Certainly, there’s a danger that those people going in for the stylish crime caper advertised by the trailers will be disappointed. Which isn’t to say that Killing Them Softly fails as a thriller, or that it lacks some intense moments of action – the heist sequence that sets the plot in motion is genuinely nerve-wracking, and there is a slo-motion bit of gunplay that is a showstopper. However, the film is long – as talky as the Higgins books that inspired it – has little regard for traditional dramatic payoff and resolution, with a number of key events happening off-screen. It’s also absolutely dedicated to continuously hammering home its central conceit: crime on the streets of America is analogous to the crime being perpetrated in the higher echelons of society by bankers and public officials.

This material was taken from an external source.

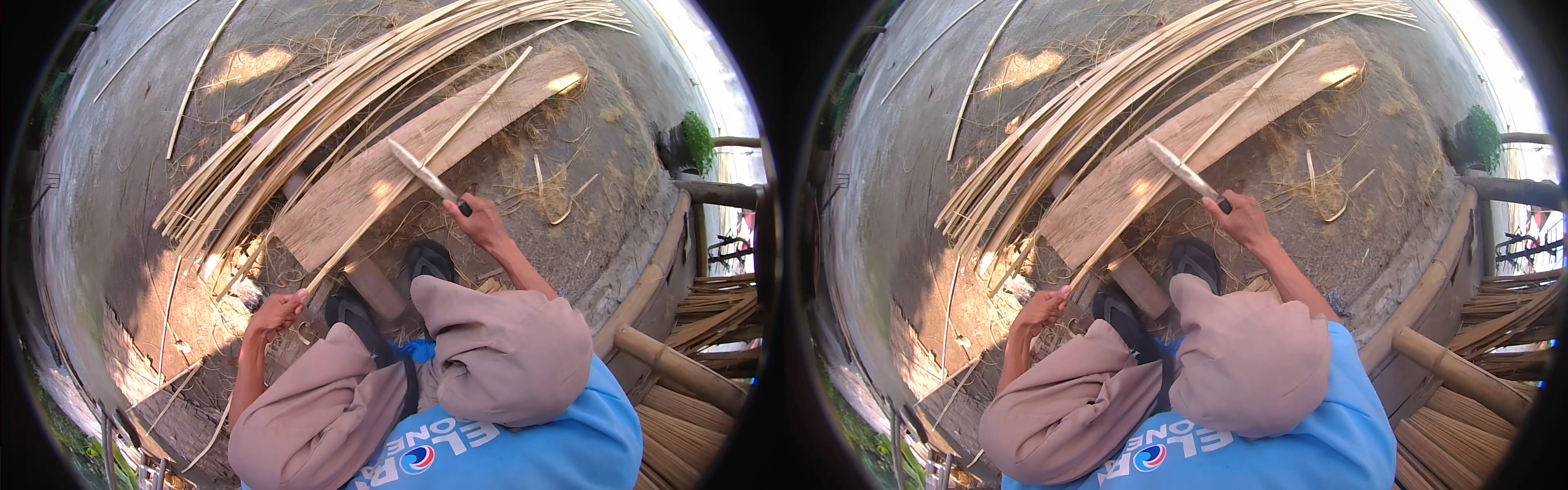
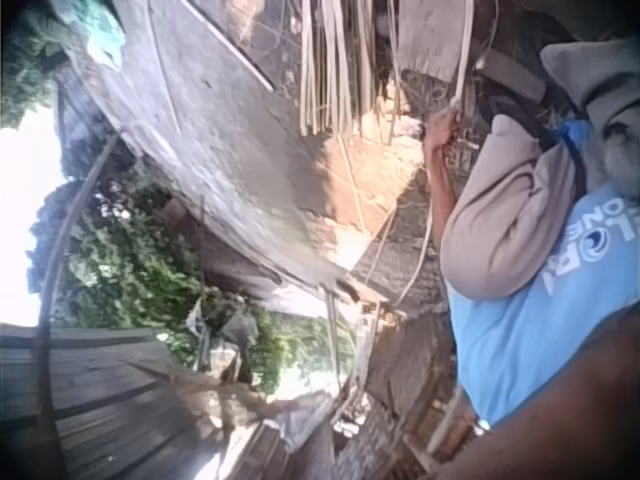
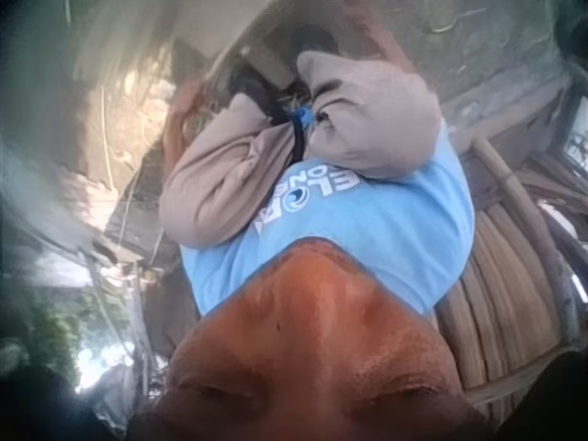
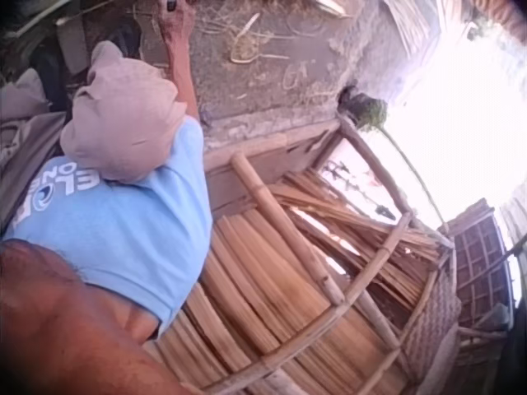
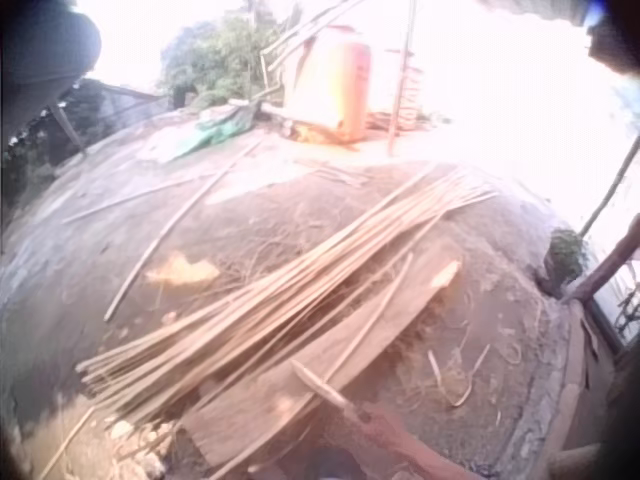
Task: The person sits on the ground and uses a knife to split long bamboo strips into thinner pieces. They repeatedly position each strip on a wooden plank and draw the knife along its length to separate it.
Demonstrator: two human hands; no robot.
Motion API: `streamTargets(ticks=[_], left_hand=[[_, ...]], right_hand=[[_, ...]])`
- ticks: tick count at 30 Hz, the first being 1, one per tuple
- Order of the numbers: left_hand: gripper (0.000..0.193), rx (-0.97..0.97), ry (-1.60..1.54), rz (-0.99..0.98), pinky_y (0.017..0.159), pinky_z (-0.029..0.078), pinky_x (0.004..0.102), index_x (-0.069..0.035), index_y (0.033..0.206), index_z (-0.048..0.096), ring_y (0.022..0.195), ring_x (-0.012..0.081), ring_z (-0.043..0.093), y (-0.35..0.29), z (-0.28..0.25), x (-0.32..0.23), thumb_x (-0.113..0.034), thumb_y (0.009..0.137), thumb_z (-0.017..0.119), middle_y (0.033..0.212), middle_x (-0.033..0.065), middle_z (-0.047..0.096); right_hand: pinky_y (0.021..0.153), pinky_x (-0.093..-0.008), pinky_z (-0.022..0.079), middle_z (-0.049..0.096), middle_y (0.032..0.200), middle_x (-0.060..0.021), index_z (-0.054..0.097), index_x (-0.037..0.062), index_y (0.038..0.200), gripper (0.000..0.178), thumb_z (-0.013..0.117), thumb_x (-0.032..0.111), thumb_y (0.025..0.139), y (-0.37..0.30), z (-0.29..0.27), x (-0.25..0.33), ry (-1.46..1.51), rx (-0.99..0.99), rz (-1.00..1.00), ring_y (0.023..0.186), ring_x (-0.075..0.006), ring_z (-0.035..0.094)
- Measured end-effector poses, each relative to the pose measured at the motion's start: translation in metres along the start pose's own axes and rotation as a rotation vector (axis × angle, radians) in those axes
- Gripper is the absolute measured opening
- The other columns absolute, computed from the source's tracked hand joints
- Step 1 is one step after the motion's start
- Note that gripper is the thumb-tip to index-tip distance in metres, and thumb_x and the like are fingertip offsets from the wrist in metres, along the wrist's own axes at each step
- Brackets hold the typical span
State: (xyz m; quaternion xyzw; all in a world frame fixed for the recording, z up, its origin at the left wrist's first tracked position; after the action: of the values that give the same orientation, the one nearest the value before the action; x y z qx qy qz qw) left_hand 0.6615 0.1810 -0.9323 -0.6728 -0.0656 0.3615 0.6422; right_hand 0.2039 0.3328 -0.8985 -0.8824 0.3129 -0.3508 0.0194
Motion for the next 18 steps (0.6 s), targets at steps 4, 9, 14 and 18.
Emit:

Set against the backdrop of the 2008 presidential election, a dim low-level gangster (The Sopranos’ Vincent Curatola) teams up with two even dimmer hoods in Frankie (Scoot McNairy, Monsters) and Russell (a brilliantly repulsive performance from Animal Kingdom’s Ben Mendelsohn), to knock-off a mob card game run by Markie (Ray Liotta), someone who had previously been discovered robbing his own game. The three wager that the ‘street’ will assume Markie is responsible again, thus letting them off the hook for the crime – however, they don’t reckon on the involvement of enforcer Jackie Cogan (Brad Pitt), who an unnamed mafia middleman (Richard Jenkins) tasks with seeking reparations for the stolen money, taking the lives of whoever is necessary in the process.
It’s not exaggerating to say that the social commentary in Killing Them Softly is the film’s primary concern – this is not a film interested in relegating that particular aspect of the story into the subtext, like in most noir stories. There are several occasions where characters in the film literally stop what they’re doing to listen or watch Obama or McCain discuss the government’s bank bailout plan. While it’s not unrealistic – America at that time would have had saturated media coverage of the plans for the economy – it still feels slightly jarring and undeniably heavy-handed, particularly as a lot of the themes are articulated more artfully and subtly elsewhere. There’s also a speech at the end that, while powerful, felt almost Sorkin-esque in the transparency with which the author’s own opinions are displayed in the dialogue of the character.
Ultimately, Killing Them Softly still has to be applauded for its ambition in so boldly politicizing its story, and, as others have pointed out, by anchoring it to this specific point in history it will future-proof the film for generations to come. It just feels like it overplays its hand slightly, particularly because the rest of the film is absolutely stunningly well-made and written: it feels frustratingly close to being one of the very best American crime films, but as it is, it just has to settle for being one of the best films of the year.
Like Jesse James, there’s a strangely elegiac quality to the film, only this time it’s hard to say what these characters are mourning. They certainly are mourning, though – nearly all of this rogues gallery are insecure, beaten-down (often literally), desperate, and left emasculated by their inability to earn an ‘honest’ living. Some of the most interesting scenes involve James Gandolfini’s turn as New York Mickey, a pathetic, alcoholic hitman who Cogan once respected but increasingly begins to regard with disgust.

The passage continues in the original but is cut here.